Bruce Penhall: The Greatest American Speedway Racer To Have Ever Lived

Bruce Penhall is The Greatest American Racer  of All Time

Bruce Penhall was regarded as the greatest American speedway racer to have ever thrown a leg over a brakeless bike. Penhall won the World Speedway Championship in 1981 and 1982, being the first American to ever win back-to-back titles. Penhwall was also a two-time American Speedway champion, a member of the World Pairs team and World Team Speedway Championship team, and held numerous other titles.

Penhall was born in California in 1960. As a kid, he was known to terrorize pedestrians by broadsiding his bicycle on the boardwalks of the local beach cities. Penhall discovered speedway racing as a teenager and started learning how to race on the local bullring circuits in Southern California. By the time he was 16, though, he was already one of the leading speedway racers in the country.

But in 1975, tragedy struck. Both of Penhall’s parents were killed in a plane crash, sending Penhall into the depths of depression. While he continued to tour and compete internationally, he seemed to plateau, and considered leaving the sport. In 1978, Penhall received an invitation to join the British Speedway Circuit, a popular and competitive racing circuit of the day. He left for England and began competing in more of Europe’s races.

In 1979, he won the Europe Master of Speedway competition and was the first American to win the Golden Helmet match race championship. In 1980, he became the SWAPA Overseas Rider of the Year, the American National Champion, and finished fifth in the World Finals.

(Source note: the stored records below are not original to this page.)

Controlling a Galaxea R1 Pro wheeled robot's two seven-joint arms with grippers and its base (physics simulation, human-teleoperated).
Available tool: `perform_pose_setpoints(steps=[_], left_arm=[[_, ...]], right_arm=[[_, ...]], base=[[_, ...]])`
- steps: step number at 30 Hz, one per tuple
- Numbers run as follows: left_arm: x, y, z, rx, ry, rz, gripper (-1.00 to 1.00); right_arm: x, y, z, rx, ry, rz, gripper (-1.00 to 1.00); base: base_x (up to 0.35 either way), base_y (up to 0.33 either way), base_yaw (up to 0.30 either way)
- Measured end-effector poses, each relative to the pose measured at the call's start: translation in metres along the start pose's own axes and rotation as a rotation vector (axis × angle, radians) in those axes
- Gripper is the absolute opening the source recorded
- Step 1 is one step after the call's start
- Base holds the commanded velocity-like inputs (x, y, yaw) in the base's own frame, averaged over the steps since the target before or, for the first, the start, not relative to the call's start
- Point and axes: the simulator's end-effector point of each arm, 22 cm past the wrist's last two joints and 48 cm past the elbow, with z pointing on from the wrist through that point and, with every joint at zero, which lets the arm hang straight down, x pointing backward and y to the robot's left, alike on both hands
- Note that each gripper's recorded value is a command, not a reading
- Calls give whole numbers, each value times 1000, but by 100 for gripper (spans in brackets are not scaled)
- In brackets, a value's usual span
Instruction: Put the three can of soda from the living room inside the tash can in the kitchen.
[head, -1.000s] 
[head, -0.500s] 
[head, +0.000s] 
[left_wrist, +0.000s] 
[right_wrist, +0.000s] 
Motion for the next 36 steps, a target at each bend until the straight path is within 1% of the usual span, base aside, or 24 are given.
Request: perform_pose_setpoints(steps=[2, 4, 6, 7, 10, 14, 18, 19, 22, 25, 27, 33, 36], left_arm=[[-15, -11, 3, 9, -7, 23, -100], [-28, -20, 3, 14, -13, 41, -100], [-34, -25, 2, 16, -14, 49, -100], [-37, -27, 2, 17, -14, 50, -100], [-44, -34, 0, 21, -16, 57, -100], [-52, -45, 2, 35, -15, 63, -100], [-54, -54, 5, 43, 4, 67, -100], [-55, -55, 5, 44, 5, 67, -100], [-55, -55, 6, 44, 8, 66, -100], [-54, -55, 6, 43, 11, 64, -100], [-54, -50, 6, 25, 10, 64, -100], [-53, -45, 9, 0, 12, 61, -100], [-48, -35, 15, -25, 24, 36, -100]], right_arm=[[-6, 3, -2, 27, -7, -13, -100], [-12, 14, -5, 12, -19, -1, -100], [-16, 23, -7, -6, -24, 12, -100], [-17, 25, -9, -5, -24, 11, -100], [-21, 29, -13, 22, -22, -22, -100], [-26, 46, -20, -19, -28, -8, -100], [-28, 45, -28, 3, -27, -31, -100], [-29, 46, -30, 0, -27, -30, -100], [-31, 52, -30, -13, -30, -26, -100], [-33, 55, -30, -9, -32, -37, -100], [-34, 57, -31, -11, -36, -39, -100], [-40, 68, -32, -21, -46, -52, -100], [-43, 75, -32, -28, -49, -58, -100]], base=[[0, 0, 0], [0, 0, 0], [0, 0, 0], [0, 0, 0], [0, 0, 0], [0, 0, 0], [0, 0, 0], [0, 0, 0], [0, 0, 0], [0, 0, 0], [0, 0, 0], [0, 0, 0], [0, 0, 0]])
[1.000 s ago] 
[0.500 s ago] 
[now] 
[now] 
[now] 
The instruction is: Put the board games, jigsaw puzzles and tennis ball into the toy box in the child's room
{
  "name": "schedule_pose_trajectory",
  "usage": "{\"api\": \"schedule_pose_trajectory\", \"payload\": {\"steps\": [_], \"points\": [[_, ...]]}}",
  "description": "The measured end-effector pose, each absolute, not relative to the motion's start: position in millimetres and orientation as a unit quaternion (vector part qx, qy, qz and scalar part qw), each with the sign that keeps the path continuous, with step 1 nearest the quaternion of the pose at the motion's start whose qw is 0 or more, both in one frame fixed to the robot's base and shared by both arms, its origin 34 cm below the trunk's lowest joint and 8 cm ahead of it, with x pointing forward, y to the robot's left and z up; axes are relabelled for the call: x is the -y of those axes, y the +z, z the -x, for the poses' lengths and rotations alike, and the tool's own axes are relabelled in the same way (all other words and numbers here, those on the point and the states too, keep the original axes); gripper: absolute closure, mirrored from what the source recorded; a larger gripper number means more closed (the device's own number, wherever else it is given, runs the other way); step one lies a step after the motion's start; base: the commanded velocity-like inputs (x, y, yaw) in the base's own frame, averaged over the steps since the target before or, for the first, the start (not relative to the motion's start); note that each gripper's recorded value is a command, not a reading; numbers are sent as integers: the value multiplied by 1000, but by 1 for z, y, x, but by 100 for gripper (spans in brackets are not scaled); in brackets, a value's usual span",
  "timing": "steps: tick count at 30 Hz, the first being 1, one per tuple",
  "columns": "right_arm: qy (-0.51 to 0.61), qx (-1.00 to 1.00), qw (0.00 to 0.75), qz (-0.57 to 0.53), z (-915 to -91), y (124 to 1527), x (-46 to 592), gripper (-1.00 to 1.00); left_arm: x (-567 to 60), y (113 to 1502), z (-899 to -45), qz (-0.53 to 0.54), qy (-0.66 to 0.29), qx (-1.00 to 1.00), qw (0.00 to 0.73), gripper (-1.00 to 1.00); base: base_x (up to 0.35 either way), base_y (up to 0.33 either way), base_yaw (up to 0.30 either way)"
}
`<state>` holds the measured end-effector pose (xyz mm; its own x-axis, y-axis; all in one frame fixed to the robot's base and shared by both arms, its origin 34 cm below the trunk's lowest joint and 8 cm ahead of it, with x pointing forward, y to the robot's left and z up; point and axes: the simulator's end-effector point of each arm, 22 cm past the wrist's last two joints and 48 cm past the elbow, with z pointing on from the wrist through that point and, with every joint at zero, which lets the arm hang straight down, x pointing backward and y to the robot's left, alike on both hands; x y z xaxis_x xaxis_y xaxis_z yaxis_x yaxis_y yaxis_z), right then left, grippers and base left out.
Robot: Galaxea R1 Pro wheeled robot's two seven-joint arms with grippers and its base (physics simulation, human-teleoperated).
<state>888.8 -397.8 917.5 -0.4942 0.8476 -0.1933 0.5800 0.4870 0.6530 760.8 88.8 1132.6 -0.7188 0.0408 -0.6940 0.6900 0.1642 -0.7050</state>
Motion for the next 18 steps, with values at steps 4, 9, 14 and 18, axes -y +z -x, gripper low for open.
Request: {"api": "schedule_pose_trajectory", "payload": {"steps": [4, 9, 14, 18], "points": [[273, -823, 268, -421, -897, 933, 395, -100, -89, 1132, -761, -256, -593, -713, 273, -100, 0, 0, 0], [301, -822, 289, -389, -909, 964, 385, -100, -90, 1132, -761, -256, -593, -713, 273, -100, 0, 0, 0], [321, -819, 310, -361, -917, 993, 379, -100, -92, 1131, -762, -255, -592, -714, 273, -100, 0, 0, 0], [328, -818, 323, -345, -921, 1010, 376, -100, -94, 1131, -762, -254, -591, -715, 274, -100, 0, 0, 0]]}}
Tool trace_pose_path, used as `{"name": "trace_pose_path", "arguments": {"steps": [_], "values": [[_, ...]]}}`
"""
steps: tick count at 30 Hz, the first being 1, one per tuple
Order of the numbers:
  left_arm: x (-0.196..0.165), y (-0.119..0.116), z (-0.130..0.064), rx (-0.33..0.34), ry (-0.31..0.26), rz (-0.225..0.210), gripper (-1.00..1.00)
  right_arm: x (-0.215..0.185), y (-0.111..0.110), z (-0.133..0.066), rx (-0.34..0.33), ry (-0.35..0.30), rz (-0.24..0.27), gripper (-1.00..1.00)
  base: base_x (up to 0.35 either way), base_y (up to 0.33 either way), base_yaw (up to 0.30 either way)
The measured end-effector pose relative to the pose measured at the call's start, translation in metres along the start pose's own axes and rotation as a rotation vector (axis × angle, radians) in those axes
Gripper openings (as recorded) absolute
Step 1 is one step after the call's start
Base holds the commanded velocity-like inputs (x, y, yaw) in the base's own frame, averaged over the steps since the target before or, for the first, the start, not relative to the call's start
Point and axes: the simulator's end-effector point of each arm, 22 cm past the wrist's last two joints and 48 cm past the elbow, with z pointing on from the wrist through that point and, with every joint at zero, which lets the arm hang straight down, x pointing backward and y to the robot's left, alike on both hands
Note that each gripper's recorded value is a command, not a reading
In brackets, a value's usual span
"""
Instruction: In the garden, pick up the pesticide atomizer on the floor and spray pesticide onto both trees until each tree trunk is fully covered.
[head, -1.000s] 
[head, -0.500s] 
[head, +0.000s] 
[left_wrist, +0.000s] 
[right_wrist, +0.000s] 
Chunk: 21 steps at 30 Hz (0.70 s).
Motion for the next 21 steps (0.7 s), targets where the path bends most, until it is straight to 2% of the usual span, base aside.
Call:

During this time, Penhall became the most recognized and liked speedway racer in America, and was the most recognizable motorcyclist in the world.

In 1981, Penhall won the World Speedway International Championship at London’s Wembley Stadium before 90,000 bewildered fans. In the same year, he won the World Pairs Championship with teammate Bobby Schwartz and was co-winner of the AMA’s Pro Athlete of the Year. He also received special recognition from President Ronald Reagan and the city of Costa Mesa in California, where his home speedway track was and where he started racing.

The following year, in 1982, Penhall won his second Individual World Speedway Champion title at the first-ever World Speedway Championship held in America. Later that year, he led the US World Speedway team to its first-ever victory in the World Team Cup Championship.

At the end of 1982, Penhall retired from racing at age 22. He then focused on his acting career, and played a regular character on the popular TV show CHiPs. However, he couldn’t stop racing entirely, and became an accomplished powerboat racer, off-road desert car racer, and drag racer.